Assignment
Without including the pictures, copy out every line below.

======== Material provided

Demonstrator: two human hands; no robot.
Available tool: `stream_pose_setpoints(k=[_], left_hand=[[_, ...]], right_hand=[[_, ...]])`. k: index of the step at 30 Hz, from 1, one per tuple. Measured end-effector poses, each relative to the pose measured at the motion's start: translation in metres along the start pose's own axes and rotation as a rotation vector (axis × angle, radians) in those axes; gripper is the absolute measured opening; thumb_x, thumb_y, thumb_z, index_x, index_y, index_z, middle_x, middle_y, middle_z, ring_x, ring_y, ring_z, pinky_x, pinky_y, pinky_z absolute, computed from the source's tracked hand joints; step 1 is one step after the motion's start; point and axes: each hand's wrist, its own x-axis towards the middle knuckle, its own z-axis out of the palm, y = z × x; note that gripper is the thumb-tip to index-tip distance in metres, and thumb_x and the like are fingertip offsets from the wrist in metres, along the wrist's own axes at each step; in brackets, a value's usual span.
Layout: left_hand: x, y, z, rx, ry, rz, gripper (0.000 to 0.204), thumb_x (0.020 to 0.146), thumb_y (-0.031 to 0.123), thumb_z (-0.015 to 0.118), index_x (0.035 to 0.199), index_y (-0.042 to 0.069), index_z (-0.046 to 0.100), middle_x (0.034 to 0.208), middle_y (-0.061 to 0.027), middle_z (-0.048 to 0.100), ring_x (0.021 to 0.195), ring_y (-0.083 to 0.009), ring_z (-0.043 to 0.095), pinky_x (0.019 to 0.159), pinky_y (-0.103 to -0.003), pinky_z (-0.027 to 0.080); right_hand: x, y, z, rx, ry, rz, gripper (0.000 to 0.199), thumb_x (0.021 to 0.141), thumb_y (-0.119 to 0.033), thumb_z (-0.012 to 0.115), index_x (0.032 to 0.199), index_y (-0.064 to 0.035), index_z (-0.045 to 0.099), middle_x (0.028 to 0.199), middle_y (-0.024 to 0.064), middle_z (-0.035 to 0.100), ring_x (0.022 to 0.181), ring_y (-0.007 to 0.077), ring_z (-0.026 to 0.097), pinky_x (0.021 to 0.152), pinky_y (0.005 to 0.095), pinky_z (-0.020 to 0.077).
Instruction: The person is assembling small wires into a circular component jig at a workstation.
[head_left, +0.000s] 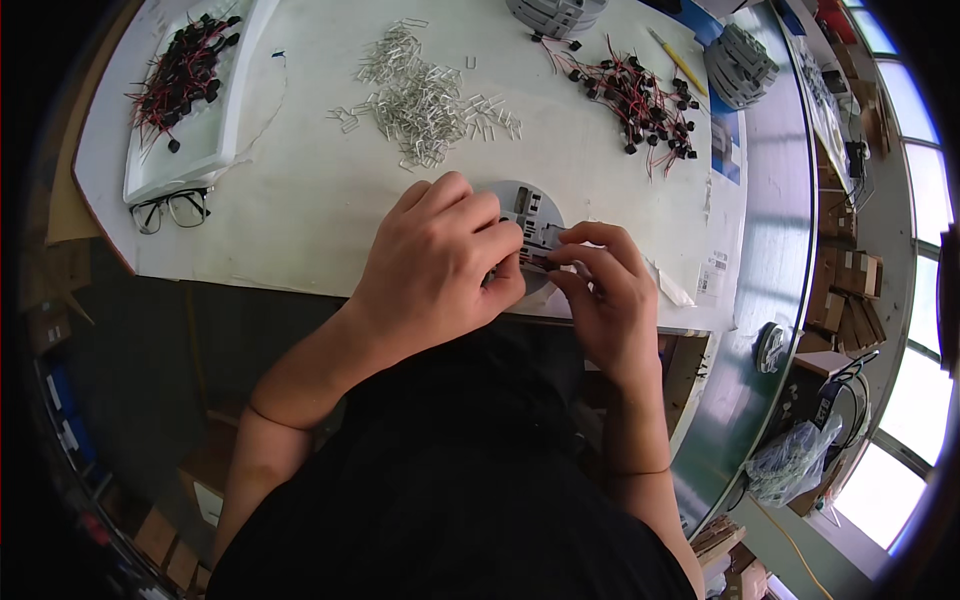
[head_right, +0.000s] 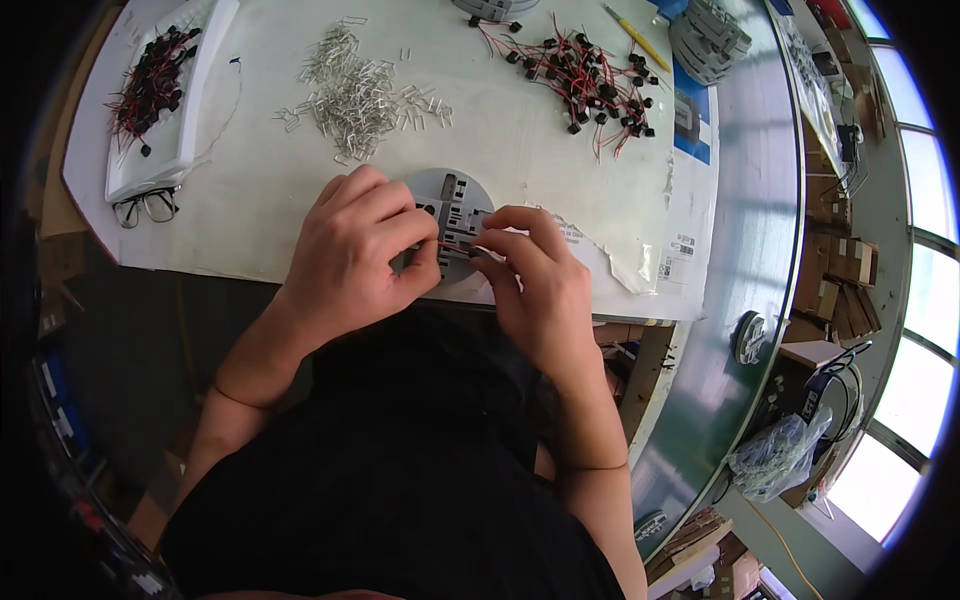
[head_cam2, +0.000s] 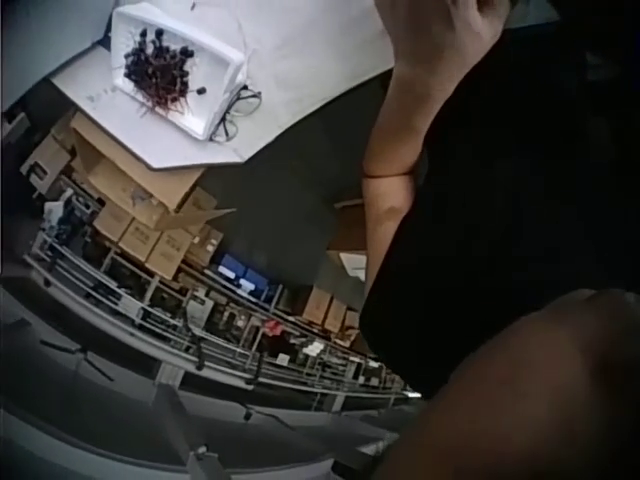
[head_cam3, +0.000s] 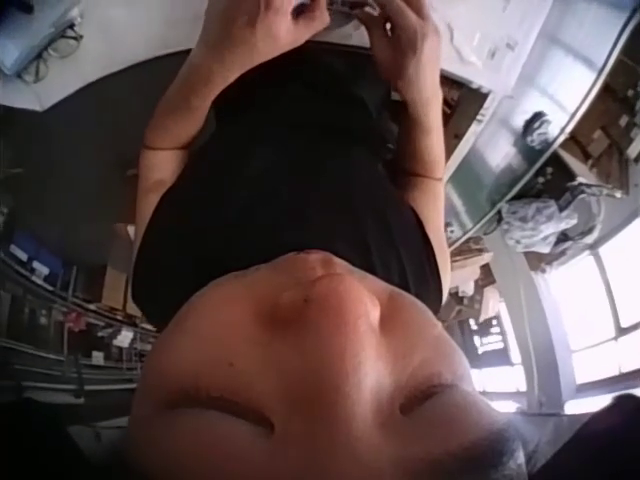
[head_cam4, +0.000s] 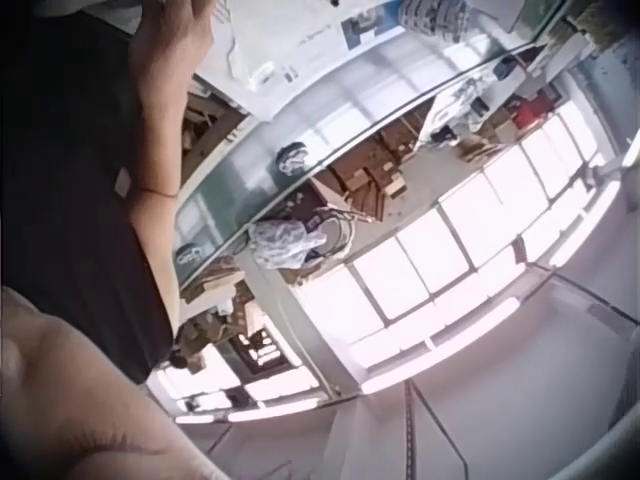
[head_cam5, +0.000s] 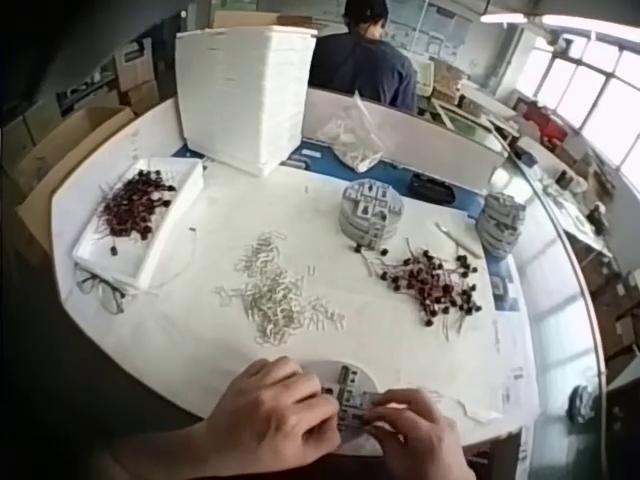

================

Task response
Demonstrator: two human hands; no robot.
Available tool: `stream_pose_setpoints(k=[_], left_hand=[[_, ...]], right_hand=[[_, ...]])`. k: index of the step at 30 Hz, from 1, one per tuple. Measured end-effector poses, each relative to the pose measured at the motion's start: translation in metres along the start pose's own axes and rotation as a rotation vector (axis × angle, radians) in those axes; gripper is the absolute measured opening; thumb_x, thumb_y, thumb_z, index_x, index_y, index_z, middle_x, middle_y, middle_z, ring_x, ring_y, ring_z, pinky_x, pinky_y, pinky_z absolute, computed from the source's tracked hand joints; step 1 is one step after the motion's start; point and axes: each hand's wrist, its own x-axis towards the middle knuckle, its own z-axis out of the palm, y = z × x; note that gripper is the thumb-tip to index-tip distance in metres, and thumb_x and the like are fingertip offsets from the wrist in metres, along the wrist's own axes at each step; in brackets, a value's usual span.
Layout: left_hand: x, y, z, rx, ry, rz, gripper (0.000 to 0.204), thumb_x (0.020 to 0.146), thumb_y (-0.031 to 0.123), thumb_z (-0.015 to 0.118), index_x (0.035 to 0.199), index_y (-0.042 to 0.069), index_z (-0.046 to 0.100), middle_x (0.034 to 0.208), middle_y (-0.061 to 0.027), middle_z (-0.048 to 0.100), ring_x (0.021 to 0.195), ring_y (-0.083 to 0.009), ring_z (-0.043 to 0.095), pinky_x (0.019 to 0.159), pinky_y (-0.103 to -0.003), pinky_z (-0.027 to 0.080); right_hand: x, y, z, rx, ry, rz, gripper (0.000 to 0.199), thumb_x (0.021 to 0.141), thumb_y (-0.119 to 0.033), thumb_z (-0.012 to 0.115), index_x (0.032 to 0.199), index_y (-0.064 to 0.035), index_z (-0.045 to 0.099), middle_x (0.028 to 0.199), middle_y (-0.024 to 0.064), middle_z (-0.035 to 0.100), ring_x (0.022 to 0.181), ring_y (-0.007 to 0.077), ring_z (-0.026 to 0.097), pinky_x (0.021 to 0.152), pinky_y (0.005 to 0.095), pinky_z (-0.020 to 0.077).
Instruction: The person is assembling small wires into a circular component jig at a workstation.
[head_left, +0.000s] 
[head_right, +0.000s] 
[head_cam2, +0.000s] 
[head_cam3, +0.000s] 
[head_cam4, +0.000s] 
[head_cam5, +0.000s] 

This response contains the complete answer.